This method gives the model a unified language to describe every kind of signal, whether it is a static attribute or a sequence of actions. A “token” here can be thought of as a small building block of information that the transformer processes one by one.
Positional Embeddings and Attention Masks
Transformers are sensitive to the order of tokens because order can change meaning. For example, in a time series, a ride booking followed by a food order has a different meaning than the reverse. But tabular data does not have a natural order.
To solve this, Grab applies different positional rules depending on the data type:
Tabular tokens are treated as an unordered set. The model does not try to find meaning in the order of columns.
Time-series tokens are treated as an ordered sequence. The model uses positional embeddings to understand which event came first, second, third, and so on.
This is where attention masks play an important role. In simple terms, an attention mask tells the transformer which tokens should be related to each other and how. For tabular data, the mask ensures that the model does not infer any fake ordering. For time-series data, it ensures that the model respects the actual sequence of actions.
A Hybrid Design for Unified Learning
This combination of key: value tokenization, different positional treatments, and attention masks allows the model to process both structured profile information and sequential behavior at the same time.
In traditional systems, these two types of data are often handled by separate models and then stitched together. Grab’s approach lets the transformer learn directly from both simultaneously, which leads to richer and more accurate user representations.
This hybrid backbone forms the core of the foundation model. It ensures that no matter whether the signal comes from a stable profile attribute or a rapidly changing interaction pattern, the model can interpret it in a consistent and meaningful way.
Adapter-based Modality Handling
Once the transformer backbone is in place, the next major design challenge is figuring out how to handle different data types in a way that preserves their meaning.
A user’s interaction with Grab can involve text, numerical values, location data, and large sets of IDs. Each of these requires different processing techniques before the model can bring them together into a shared representation. If all data were treated the same way, important nuances would be lost. For example, a text search for “chicken rice” should not be processed in the same manner as a pair of latitude and longitude coordinates or a user ID.
To solve this, the Grab Engineering Team uses a modular adapter-based design.
Adapters act as specialized mini-models for each modality.
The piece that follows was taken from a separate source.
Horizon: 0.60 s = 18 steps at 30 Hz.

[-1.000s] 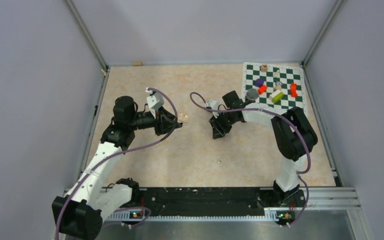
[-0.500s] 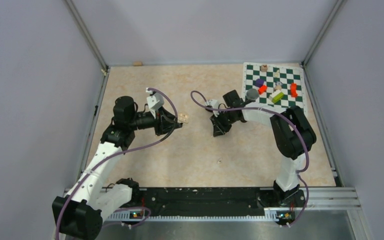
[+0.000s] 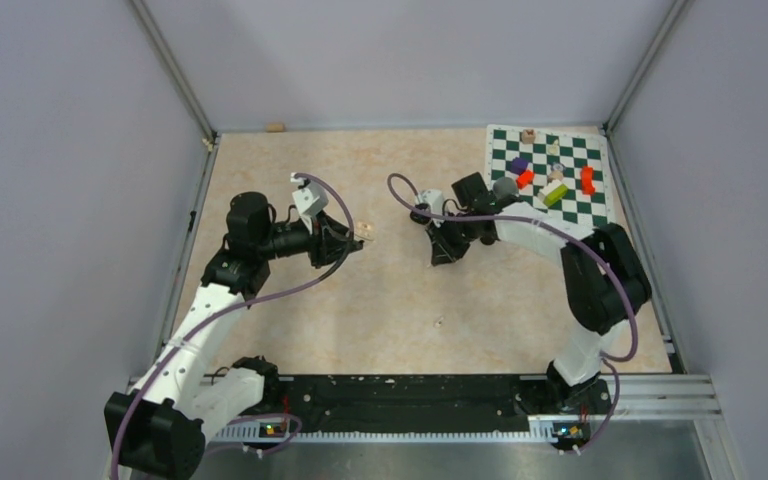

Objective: Insert the wireless bluetooth earbuds into the charging case
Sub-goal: Insert the right earbud into the right side groove of the charging case.

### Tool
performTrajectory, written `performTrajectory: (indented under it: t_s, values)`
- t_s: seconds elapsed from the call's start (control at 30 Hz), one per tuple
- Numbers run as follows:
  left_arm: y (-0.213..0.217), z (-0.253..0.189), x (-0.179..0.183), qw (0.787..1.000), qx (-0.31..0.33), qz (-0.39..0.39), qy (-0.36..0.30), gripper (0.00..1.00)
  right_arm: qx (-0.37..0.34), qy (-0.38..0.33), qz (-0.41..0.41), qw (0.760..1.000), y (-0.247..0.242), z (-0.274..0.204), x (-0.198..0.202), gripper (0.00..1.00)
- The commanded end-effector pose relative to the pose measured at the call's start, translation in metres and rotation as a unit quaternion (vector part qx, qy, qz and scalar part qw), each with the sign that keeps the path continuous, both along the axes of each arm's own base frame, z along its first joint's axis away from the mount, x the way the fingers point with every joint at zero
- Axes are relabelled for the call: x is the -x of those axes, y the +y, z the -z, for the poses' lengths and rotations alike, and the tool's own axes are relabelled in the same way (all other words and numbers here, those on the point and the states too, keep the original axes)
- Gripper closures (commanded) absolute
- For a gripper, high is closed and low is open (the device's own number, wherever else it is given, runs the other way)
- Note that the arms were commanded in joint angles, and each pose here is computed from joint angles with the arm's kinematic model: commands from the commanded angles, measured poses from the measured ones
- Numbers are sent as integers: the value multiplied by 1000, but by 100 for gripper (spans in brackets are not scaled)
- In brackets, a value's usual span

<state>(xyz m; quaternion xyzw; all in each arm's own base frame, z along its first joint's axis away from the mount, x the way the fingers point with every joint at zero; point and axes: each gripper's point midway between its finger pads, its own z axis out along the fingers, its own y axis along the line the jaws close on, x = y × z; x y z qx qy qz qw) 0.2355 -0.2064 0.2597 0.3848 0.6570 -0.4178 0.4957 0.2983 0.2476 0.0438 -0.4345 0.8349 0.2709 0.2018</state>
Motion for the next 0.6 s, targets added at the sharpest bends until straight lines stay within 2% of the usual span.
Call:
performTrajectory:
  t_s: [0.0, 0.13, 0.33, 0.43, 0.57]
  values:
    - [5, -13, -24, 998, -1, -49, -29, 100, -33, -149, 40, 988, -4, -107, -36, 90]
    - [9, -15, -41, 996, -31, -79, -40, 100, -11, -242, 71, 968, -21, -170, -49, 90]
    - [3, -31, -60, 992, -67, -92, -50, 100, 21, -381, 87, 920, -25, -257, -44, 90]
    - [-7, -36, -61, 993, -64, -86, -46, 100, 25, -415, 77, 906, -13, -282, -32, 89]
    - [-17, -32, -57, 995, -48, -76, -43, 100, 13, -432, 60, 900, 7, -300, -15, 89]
Their role is to encode raw data into a high-dimensional vector representation that captures its meaning and structure before it reaches the main transformer.
Here’s how different modalities are handled:
Text adapters: Textual data, such as search queries and reviews, is processed through encoders initialized with pre-trained language models. This lets the system capture linguistic patterns and semantic meaning effectively, without having to train a language model from scratch.
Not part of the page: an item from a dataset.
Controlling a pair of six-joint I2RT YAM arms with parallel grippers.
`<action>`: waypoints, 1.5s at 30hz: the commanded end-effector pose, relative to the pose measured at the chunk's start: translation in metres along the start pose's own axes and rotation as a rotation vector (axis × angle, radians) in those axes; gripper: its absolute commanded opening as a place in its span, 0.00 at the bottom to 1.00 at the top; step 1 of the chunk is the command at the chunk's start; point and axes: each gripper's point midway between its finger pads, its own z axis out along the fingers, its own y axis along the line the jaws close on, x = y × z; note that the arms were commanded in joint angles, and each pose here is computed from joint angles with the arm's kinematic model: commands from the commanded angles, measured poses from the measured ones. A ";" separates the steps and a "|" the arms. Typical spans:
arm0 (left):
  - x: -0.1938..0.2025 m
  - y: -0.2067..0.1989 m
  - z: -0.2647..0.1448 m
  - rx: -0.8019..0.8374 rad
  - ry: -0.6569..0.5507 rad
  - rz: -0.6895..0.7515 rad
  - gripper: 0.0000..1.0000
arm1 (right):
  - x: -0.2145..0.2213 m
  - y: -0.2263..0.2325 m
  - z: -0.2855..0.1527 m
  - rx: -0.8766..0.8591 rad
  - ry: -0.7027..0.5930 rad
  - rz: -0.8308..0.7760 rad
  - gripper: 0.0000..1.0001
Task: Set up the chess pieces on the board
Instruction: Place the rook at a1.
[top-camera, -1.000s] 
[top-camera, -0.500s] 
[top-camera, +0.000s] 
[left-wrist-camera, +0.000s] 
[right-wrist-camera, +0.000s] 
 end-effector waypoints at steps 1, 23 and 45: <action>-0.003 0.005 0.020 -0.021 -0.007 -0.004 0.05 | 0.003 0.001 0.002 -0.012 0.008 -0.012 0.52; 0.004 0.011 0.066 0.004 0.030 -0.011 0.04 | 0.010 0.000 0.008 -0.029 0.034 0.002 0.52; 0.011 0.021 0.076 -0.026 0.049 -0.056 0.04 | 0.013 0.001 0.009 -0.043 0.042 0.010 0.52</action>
ID adapters: Categorical identifiers like user_id, merchant_id, and driver_id are handled through dedicated embedding layers. Each unique ID gets its own learnable vector representation, allowing the model to recognize specific users or entities and their historical patterns.
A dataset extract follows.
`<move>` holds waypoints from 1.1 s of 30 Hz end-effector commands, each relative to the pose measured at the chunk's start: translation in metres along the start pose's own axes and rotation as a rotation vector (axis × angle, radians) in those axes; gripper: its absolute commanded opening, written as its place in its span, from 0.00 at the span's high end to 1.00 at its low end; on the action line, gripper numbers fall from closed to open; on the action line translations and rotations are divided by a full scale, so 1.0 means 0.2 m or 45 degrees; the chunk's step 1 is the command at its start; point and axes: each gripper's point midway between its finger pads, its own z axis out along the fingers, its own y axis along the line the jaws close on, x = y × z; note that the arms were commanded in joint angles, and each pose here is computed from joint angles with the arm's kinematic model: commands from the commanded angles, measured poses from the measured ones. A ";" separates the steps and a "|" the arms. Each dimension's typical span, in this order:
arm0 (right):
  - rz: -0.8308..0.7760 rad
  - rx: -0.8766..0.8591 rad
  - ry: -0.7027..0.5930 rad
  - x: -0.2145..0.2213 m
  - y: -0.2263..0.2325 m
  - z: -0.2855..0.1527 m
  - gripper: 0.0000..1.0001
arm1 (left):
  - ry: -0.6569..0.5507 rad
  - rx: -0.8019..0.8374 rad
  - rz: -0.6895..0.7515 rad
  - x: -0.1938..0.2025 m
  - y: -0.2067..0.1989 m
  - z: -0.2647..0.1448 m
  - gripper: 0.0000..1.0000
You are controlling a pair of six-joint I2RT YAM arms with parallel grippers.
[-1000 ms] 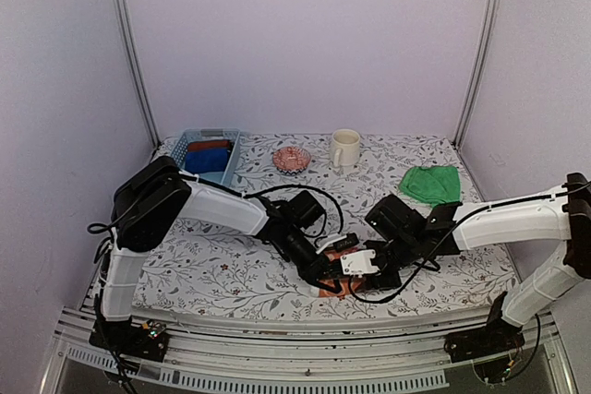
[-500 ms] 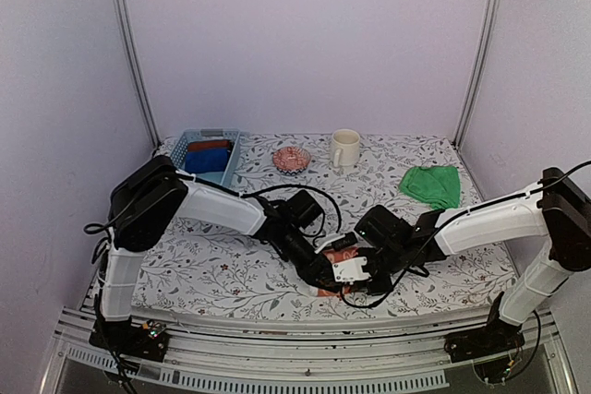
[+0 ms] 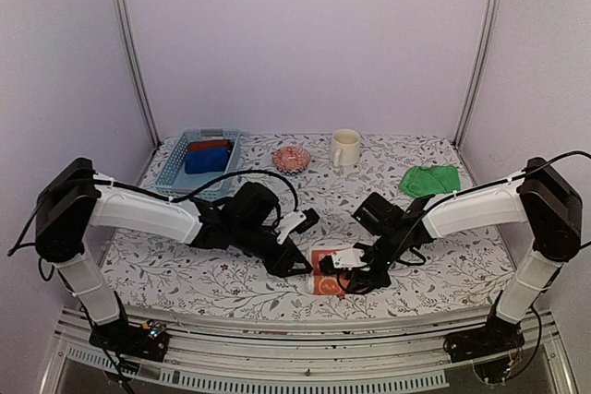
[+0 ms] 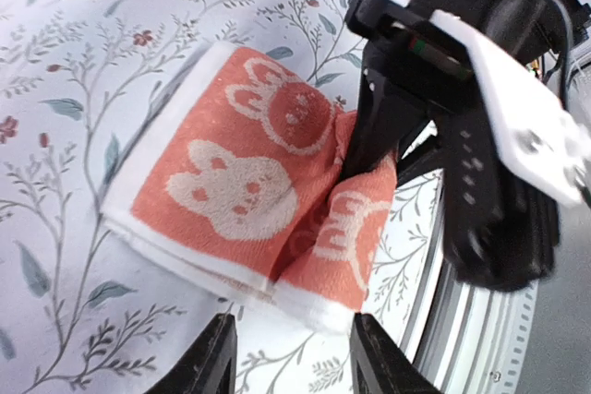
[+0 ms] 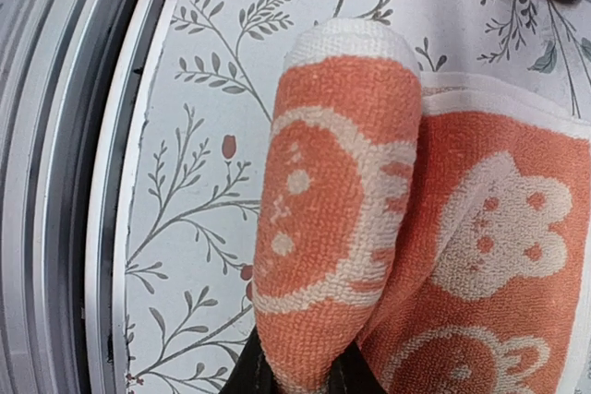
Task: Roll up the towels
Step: Roll the towel at the center of the board.
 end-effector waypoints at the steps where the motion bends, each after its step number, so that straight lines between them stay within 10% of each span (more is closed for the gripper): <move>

Location and numerical adapters: Data such as coordinates, distances, and prices do not fit neatly into existing language or ID embedding spaces. For these, the team builds custom encoders designed to preserve their numerical and spatial structure. This ensures that the model understands how two nearby locations might relate more closely than two distant ones, or how price differences can affect behavior.
Once each adapter processes its input, the resulting vectors are passed through an alignment layer. This step ensures that all the different modality vectors are projected into the same latent representation space. This makes it possible for the transformer to compare and combine them meaningfully, such as linking a text query to a location or a specific merchant.
Unsupervised Pre-Training
One of the most important decisions in building Grab’s foundation model was how to train it.
Many machine learning systems are trained for one specific task, such as predicting whether a user will click on an ad or what item they might buy next. While this approach works well for focused problems, it can lead to biased embeddings that perform poorly outside that single use case.
Since Grab’s model needs to support a wide range of applications across multiple verticals, the Grab Engineering Team decided to use an unsupervised pre-training strategy.
In supervised learning, the model is optimized to solve one particular labeled task. However, Grab’s ecosystem involves food orders, rides, grocery deliveries, financial transactions, and more. A model trained only on one vertical (say, food ordering) would end up favoring signals relevant to that domain while ignoring others.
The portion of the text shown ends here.